SOURCE MATERIAL:
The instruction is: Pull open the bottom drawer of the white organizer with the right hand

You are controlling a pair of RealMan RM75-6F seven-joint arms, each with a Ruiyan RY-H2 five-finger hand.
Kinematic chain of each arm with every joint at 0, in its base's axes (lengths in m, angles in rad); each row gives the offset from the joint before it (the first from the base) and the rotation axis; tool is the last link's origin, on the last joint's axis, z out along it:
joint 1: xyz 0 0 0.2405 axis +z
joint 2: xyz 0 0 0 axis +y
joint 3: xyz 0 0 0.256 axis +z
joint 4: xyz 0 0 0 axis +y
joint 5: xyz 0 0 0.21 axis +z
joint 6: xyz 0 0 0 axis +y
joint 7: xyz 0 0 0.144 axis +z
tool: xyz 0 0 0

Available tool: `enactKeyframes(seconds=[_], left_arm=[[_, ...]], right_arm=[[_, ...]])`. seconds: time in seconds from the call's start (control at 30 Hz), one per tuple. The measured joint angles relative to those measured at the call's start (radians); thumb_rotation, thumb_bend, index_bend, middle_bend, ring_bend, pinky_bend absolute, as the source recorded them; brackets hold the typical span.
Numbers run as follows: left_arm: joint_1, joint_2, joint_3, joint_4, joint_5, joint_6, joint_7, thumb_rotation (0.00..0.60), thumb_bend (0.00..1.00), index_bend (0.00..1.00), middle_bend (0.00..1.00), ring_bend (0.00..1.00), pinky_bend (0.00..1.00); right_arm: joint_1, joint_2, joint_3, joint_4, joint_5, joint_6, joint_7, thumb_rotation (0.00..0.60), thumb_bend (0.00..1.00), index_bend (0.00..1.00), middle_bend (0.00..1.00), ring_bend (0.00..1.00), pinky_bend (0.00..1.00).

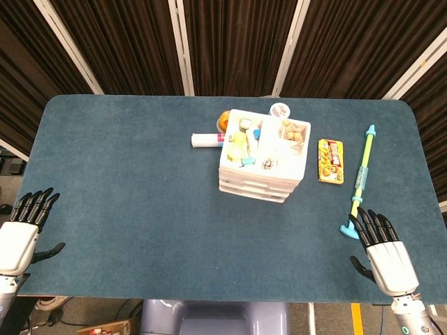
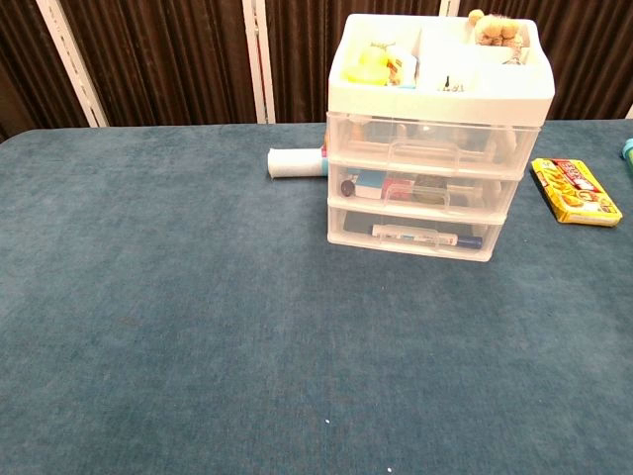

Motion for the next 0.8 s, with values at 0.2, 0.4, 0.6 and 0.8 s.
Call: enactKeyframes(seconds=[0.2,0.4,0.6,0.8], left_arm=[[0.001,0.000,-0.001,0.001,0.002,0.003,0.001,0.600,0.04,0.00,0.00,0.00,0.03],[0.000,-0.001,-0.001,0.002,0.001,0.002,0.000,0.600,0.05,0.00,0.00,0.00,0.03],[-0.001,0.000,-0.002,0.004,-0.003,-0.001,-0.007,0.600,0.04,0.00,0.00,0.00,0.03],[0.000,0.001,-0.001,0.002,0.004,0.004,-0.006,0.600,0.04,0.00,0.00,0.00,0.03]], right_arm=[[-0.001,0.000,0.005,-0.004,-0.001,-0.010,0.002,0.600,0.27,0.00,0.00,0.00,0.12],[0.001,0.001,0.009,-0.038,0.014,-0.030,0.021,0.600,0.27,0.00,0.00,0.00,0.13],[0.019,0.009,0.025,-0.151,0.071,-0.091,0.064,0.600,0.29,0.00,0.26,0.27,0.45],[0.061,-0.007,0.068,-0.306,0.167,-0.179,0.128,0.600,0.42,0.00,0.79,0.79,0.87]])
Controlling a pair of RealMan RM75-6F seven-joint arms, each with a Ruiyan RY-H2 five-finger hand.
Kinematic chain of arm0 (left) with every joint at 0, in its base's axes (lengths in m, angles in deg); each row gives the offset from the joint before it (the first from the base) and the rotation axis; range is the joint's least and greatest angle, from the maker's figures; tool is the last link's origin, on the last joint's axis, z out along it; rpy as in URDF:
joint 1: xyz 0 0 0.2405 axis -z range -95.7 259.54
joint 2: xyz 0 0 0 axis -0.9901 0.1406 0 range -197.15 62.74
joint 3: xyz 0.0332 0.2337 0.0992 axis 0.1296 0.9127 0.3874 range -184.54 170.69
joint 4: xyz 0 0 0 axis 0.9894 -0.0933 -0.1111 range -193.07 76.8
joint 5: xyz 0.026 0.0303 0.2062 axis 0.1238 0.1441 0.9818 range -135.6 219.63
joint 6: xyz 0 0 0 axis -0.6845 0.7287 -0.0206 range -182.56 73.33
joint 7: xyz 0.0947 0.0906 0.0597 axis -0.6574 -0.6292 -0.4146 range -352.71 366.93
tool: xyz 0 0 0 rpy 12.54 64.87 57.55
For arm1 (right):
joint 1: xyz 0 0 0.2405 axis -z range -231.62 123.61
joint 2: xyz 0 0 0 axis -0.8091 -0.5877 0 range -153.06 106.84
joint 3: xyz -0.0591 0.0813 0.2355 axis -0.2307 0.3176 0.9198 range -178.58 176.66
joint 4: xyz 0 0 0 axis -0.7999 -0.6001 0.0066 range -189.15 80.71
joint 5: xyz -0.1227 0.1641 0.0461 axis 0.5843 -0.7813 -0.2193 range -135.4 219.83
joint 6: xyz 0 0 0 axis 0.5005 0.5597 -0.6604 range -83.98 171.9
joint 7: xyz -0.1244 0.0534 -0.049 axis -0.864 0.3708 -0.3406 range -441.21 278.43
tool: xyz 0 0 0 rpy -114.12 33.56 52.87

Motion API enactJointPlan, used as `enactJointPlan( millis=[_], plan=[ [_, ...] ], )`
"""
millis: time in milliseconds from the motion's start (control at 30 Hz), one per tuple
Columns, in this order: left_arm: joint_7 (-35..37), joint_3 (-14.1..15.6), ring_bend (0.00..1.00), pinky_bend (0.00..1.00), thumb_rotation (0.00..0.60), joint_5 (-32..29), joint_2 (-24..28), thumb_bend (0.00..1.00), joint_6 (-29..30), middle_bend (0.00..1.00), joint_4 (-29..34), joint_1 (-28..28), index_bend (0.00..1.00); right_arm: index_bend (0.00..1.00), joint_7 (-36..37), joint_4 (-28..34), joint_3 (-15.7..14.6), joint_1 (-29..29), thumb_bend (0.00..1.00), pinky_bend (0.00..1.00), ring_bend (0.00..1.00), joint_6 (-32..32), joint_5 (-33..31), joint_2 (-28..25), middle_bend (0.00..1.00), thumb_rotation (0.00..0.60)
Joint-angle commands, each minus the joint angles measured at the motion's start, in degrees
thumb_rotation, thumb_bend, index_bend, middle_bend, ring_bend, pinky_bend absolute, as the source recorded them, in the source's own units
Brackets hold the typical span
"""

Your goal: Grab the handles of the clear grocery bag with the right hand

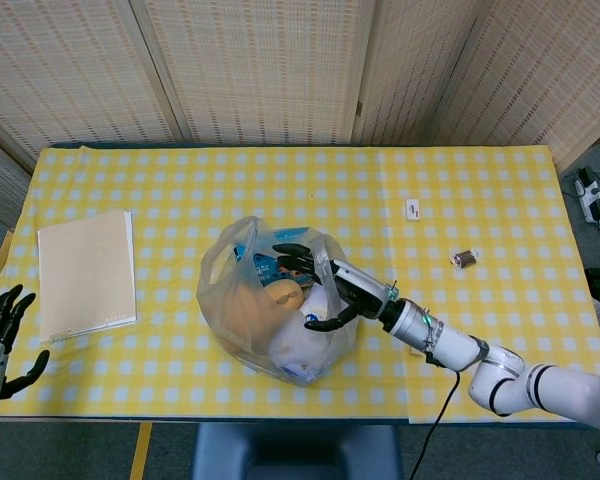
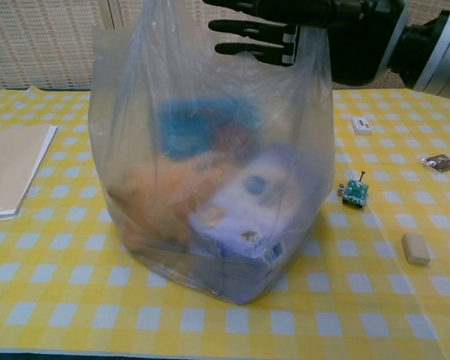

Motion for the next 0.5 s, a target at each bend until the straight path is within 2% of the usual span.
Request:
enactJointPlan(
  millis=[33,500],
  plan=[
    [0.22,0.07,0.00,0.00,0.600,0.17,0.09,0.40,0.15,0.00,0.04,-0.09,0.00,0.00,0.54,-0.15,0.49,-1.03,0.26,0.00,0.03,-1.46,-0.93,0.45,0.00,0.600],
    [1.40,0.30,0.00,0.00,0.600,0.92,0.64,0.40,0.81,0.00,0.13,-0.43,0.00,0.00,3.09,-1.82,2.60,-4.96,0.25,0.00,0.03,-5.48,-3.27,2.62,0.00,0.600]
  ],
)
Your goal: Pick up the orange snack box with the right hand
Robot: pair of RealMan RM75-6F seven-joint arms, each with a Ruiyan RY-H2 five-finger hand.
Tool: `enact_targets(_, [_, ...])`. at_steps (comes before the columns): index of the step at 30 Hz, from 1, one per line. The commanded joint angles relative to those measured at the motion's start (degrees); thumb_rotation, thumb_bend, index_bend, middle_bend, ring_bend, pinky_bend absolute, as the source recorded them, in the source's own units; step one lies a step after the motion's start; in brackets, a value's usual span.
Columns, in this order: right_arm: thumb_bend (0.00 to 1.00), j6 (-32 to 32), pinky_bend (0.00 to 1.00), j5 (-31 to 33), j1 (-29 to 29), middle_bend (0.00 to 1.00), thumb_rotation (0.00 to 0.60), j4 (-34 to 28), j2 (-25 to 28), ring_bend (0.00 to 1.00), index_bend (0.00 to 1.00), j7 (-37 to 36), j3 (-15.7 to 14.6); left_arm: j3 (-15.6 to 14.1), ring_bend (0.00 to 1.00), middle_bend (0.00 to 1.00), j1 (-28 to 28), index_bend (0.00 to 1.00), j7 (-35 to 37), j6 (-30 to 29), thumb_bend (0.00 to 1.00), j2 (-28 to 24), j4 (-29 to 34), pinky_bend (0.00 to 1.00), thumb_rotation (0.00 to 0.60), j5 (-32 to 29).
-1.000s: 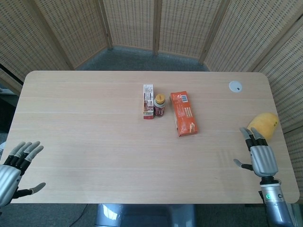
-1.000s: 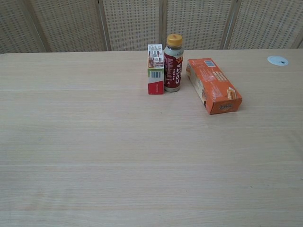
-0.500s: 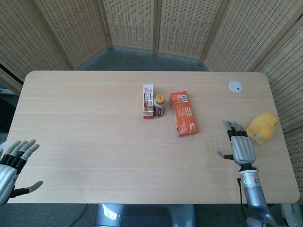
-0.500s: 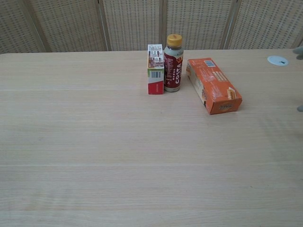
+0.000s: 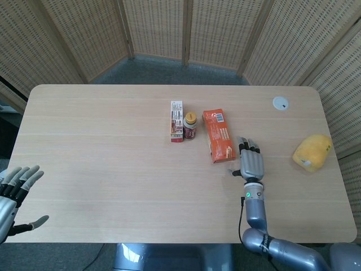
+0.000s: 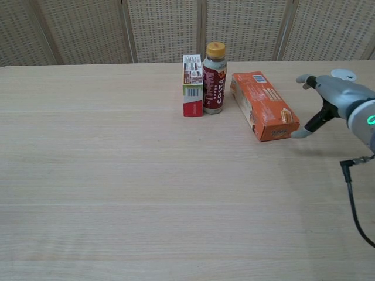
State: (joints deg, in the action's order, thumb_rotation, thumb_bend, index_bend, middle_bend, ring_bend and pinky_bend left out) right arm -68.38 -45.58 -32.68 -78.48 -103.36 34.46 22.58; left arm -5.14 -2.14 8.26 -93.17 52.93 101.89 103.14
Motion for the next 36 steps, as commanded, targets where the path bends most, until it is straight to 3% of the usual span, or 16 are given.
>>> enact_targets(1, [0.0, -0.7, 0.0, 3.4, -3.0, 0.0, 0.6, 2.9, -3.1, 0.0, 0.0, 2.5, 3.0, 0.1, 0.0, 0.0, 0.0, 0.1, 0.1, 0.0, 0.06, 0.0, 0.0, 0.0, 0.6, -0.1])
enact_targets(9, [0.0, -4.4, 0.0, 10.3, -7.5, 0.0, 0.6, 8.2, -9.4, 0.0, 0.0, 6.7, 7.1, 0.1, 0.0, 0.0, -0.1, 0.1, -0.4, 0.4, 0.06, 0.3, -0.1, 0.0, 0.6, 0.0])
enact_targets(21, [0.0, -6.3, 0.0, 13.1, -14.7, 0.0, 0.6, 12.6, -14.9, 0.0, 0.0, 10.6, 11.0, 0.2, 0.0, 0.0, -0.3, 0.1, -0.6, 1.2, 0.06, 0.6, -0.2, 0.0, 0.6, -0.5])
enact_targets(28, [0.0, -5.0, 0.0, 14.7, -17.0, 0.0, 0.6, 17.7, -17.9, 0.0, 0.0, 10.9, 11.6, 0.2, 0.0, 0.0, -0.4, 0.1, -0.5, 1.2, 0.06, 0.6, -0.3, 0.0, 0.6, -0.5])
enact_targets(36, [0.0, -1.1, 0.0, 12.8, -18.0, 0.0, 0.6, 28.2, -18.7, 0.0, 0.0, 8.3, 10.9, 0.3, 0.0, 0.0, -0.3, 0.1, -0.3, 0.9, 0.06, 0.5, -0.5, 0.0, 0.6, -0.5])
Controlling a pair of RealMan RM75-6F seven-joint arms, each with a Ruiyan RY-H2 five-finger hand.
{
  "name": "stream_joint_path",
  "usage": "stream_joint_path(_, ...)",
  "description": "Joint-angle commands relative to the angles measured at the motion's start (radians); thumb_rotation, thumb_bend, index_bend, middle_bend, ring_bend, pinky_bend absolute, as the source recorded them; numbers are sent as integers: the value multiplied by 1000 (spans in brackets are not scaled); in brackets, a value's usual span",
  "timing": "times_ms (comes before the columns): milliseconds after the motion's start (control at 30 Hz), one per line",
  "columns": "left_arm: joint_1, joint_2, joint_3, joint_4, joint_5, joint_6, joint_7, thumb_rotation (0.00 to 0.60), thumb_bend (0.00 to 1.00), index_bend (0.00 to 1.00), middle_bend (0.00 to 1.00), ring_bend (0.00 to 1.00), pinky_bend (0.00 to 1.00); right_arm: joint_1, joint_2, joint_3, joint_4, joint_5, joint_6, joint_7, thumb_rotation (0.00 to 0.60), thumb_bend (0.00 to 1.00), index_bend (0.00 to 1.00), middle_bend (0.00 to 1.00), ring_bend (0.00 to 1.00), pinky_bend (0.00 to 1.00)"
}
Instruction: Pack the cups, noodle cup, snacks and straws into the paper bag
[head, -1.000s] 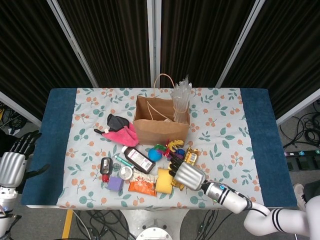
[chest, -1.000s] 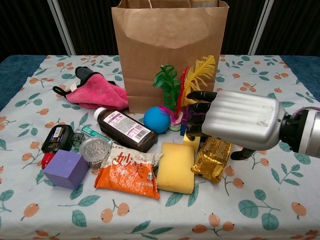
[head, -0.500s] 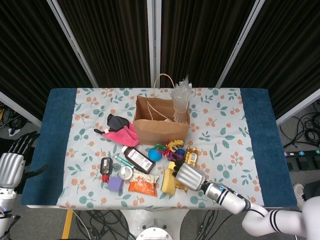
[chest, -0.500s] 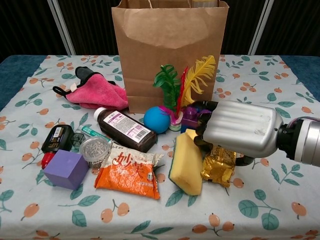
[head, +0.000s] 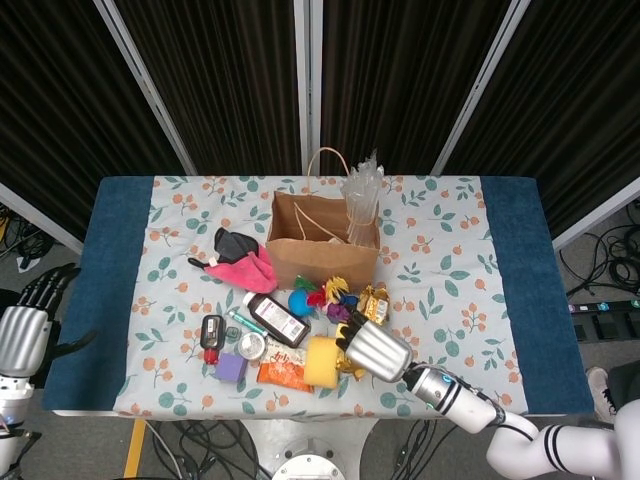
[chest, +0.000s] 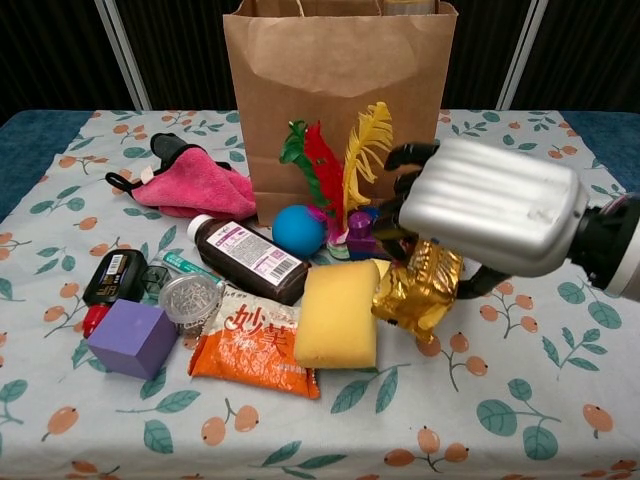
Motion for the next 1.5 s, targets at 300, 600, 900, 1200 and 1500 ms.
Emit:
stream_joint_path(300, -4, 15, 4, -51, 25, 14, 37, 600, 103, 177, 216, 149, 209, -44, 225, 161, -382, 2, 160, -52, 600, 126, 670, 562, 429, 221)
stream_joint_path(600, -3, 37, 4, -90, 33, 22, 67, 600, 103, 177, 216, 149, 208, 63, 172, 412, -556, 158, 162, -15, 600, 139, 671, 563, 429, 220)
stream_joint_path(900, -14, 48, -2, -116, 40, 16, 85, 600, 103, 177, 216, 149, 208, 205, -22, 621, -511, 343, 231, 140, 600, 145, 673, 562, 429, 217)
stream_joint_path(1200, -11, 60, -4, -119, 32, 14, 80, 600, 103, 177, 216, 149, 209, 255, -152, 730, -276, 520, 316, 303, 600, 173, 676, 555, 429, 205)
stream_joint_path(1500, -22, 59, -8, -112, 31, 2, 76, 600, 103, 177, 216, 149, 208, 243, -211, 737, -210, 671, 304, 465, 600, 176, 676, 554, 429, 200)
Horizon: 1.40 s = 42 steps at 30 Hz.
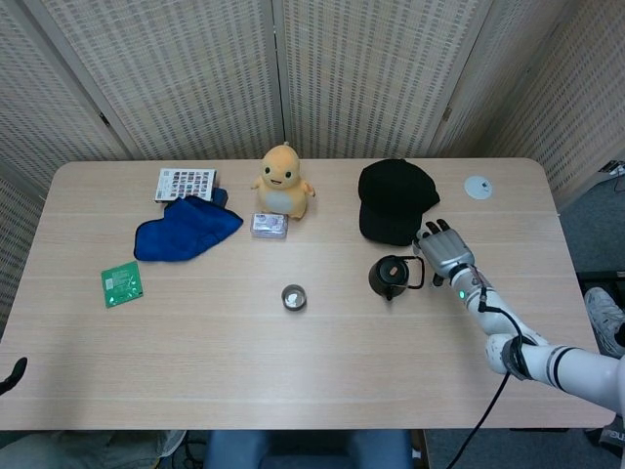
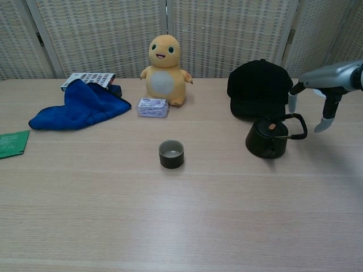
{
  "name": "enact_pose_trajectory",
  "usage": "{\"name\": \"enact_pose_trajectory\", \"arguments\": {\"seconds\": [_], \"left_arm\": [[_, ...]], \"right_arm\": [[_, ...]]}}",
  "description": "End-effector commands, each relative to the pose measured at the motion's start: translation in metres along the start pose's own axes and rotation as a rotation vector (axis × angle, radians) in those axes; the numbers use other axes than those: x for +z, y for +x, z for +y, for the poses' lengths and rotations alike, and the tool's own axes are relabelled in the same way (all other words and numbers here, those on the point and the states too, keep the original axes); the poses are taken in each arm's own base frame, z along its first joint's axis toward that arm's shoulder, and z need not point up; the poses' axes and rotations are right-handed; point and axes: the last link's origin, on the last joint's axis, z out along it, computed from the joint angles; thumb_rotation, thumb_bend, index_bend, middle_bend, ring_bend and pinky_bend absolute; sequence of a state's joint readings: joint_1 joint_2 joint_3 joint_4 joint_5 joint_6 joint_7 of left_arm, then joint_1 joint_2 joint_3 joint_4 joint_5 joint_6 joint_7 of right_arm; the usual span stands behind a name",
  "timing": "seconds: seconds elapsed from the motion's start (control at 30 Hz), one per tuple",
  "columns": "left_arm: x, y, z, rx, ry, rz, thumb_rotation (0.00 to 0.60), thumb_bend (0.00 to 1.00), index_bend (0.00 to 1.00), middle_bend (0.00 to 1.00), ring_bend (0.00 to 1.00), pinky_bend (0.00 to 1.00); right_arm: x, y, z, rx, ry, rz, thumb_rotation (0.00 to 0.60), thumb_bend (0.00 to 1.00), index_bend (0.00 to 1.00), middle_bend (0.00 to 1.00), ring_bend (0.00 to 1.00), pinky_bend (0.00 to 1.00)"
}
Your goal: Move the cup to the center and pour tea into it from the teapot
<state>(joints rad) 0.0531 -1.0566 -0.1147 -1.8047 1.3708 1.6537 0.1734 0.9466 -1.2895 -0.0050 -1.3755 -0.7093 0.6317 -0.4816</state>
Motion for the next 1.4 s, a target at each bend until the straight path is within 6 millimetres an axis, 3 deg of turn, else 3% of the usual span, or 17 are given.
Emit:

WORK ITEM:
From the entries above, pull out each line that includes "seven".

RESULT FOR THIS TASK:
You are controlling a pair of RealMan RM75-6F seven-joint arms, each with a Ruiyan RY-H2 five-finger hand.
Controlling a pair of RealMan RM75-6F seven-joint arms, each with a Ruiyan RY-H2 five-finger hand.
Robot: pair of RealMan RM75-6F seven-joint arms, each with a Ruiyan RY-H2 five-finger hand.
Controlling a pair of RealMan RM75-6F seven-joint arms, each with a Ruiyan RY-H2 five-finger hand.

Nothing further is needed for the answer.